Over the centuries, musk has been considered to be both animalic, due to its origin, and divine in its ability to conjure up love. We can only imagine how many erotic and nuptial relations were sealed in the past thanks to the exhalations of musk. In the present, we are invited to try this potent elixir in order to gauge its effects on the modern man and woman.

The Eau de Parfum is sweeter than the oil and presents more olfactory contrast. The top notes are lavender, bergamot, and mandarine. My nose ascribes the sweetness of the edp not only to vanilla, I smell Bourbon vanilla, but to the presence of a very sweet variety of lavender, similar to the one found in Homme by Caron. The initial clear, high-pitched notes create an elevated, vertical orientation in the perfume, an arc if you will, which invites you to think of lightness and air.
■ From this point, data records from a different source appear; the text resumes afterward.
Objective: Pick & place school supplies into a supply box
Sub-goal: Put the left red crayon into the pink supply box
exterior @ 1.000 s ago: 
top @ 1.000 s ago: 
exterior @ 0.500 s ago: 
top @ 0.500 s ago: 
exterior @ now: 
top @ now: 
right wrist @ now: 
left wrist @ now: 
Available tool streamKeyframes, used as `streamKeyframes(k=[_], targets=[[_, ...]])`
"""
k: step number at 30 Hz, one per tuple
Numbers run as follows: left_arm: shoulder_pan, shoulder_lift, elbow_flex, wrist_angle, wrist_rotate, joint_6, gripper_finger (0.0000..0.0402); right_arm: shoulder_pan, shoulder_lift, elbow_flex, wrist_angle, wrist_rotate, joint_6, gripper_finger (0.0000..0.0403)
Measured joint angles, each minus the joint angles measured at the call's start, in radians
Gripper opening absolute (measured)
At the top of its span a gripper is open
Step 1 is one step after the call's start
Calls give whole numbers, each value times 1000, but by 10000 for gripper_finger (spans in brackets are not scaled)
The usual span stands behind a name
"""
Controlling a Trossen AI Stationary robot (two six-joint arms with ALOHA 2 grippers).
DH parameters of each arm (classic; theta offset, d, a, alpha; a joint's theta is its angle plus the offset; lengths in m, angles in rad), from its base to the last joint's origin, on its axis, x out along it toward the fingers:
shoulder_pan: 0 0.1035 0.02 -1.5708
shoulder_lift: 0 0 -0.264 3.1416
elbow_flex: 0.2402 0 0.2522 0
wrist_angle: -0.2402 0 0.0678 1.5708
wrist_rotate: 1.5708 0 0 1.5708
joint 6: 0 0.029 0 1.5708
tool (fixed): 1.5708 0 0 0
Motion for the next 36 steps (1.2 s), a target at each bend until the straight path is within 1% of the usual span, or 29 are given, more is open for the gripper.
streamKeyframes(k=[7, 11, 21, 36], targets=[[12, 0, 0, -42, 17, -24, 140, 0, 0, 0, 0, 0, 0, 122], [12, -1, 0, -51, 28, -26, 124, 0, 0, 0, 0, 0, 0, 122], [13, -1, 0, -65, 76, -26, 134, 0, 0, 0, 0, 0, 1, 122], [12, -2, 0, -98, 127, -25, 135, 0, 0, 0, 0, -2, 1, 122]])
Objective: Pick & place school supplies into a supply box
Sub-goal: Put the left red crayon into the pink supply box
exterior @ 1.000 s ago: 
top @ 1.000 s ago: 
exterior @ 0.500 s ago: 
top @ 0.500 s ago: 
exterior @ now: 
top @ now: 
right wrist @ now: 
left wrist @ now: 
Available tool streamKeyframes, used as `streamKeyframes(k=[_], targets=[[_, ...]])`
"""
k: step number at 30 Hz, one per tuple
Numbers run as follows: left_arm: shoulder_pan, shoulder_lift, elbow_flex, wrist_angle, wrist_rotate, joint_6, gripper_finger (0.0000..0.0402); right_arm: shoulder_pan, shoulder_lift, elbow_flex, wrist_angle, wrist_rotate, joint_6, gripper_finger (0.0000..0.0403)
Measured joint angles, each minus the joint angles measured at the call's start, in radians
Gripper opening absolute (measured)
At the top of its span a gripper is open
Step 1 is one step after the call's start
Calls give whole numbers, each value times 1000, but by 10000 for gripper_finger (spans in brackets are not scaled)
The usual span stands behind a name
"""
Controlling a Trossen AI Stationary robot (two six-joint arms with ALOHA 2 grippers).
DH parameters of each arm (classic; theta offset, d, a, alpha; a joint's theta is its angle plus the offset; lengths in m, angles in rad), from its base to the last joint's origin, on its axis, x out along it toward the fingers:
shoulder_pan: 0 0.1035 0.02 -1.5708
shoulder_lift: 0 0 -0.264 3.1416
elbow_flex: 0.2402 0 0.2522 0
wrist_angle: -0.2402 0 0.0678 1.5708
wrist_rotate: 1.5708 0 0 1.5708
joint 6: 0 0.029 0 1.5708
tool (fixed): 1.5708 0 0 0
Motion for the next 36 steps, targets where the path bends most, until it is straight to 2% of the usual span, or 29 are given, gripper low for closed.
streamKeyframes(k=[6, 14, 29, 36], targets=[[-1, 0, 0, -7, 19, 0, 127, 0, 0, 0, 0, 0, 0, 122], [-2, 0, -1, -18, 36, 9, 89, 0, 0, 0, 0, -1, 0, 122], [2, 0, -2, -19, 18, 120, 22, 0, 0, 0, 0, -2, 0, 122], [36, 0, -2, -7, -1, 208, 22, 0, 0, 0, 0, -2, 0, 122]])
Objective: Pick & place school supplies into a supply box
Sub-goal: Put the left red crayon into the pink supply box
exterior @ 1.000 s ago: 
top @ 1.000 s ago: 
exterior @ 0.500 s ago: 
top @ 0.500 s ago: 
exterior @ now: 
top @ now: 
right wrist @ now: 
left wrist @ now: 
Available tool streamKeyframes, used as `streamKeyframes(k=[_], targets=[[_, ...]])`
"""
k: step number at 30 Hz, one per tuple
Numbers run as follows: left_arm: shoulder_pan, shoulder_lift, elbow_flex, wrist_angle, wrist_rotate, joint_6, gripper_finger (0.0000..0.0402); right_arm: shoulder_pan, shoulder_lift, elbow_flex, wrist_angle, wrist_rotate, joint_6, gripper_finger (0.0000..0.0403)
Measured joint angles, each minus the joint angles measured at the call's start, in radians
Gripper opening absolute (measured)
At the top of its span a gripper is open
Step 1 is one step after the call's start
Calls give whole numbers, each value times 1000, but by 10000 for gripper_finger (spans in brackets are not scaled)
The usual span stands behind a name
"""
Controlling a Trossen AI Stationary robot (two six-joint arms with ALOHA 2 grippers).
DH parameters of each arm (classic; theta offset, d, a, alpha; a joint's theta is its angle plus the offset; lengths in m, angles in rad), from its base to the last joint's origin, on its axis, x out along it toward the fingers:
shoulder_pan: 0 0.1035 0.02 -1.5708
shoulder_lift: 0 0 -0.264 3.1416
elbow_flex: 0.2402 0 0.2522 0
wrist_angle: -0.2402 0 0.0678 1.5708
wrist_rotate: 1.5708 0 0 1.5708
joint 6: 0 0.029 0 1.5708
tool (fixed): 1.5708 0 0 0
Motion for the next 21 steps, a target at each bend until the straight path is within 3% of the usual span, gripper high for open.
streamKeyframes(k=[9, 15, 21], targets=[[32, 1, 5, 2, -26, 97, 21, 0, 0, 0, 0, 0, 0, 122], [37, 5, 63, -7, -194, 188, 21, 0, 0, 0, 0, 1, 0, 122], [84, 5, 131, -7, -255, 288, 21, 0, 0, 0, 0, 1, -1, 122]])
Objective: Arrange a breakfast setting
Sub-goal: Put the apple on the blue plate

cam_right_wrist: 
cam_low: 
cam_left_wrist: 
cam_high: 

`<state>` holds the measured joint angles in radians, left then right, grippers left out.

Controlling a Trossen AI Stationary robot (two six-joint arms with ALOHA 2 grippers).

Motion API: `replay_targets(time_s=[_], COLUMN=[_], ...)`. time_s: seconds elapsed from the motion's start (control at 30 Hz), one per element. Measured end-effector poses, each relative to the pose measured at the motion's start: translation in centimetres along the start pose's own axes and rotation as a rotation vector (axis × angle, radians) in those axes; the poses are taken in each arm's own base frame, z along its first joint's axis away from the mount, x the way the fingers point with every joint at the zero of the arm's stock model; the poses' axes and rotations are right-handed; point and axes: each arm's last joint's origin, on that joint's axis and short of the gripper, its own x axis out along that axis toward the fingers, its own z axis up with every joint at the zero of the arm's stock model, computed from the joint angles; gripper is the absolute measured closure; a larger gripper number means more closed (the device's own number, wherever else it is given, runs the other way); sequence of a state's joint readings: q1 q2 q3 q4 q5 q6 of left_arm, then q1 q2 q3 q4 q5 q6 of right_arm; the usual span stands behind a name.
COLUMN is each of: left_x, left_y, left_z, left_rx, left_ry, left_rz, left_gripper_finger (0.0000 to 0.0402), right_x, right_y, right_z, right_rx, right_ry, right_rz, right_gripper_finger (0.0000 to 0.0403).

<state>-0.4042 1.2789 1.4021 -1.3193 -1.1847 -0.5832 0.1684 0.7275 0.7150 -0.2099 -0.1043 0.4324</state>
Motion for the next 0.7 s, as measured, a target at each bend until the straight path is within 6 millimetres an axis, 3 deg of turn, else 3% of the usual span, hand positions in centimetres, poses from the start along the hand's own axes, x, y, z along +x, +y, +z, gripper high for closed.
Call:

The tangy, herbaceous notes are able to sustain themselves and remain at the crest of the heart and base notes, providing balance and contrast between ethereal and earthy feelings. The musky accord is present from the very start and does not develop only in the drydown, thus emphasizing the linear effect of a quasi musk tincture. There is also a pronounced cola accord due to the association of lemon and spices, such as cinnamon and clove. This may turn off or readily attract some people; it nearly turned me off, but fortunately I went back on my judgement and ended up loving it. It can actually be a truly addictive scent. The edp is both a bit on the gourmand side, if we think of cola, and much more squarely on the sexy side. It smells very true to a tincture of musk grains, the uriney notes elegantly folding into spicy, woodsy, and ambery counterpoints, creating a delectable, sensual scent with great presence and character. The notes constituting the base are, according to Basenotes, gaiac wood, cedar, sandalwood, vanilla, tonka; Editions adds amber, while not mentioning most of the notes cited above.

The Oil lets the musk take center-stage, in an understated way. The other notes are much more attenuated than in the edp and there are fewer of them. The drydown in the oil is also more acrid, more evocative of sweat. Amateurs of Musc Koublaï Khan and of authenticity in general may appreciate this. The oil is also more linear and flat, apparently more austere too. It is more discrete than the edp, being more of a skin scent, but its discretion seems only to suggest further greater intimacy and seduction, since, as you get closer, the sexual character of Musc Ravageur the Oil becomes more openly apparent, less disguised than in the edp. The Huile à Tout Faire can be applied to your hair, but it seemed to have reduced staying power there and I could personally hardly smell it. My strategic dating advice would be to consider wearing the edp in the first stages of courtship when a little sillage matters and then switch on to the oil as you get further into your man's or woman's personal spatial radius.

These two perfumes go through several stages in the development espousing well the rythms of one's skin. At times, I prefer the oil because it smells more authentic, purer and truer to real musk, while the edp by comparison appears to be a prettied up, embellished version of musk, coquetishly sagging under the weight of too many ornaments. Flowers are not among those ornaments as it was composed without any floral notes. Ultimately, I think I prefer the Eau de Parfum because its scent is richer, more complex, lasts longer, on my skin at least. But who said you needed to choose between the two lovelies? We can see them as being complementary. I think that despite the fact that both versions of MR are unisex scents, men who think sweet notes are not masculine enough for their taste may feel more comfortable wearing the oil. People who like natural scents will also feel inclined to dab the oil rather than the edp.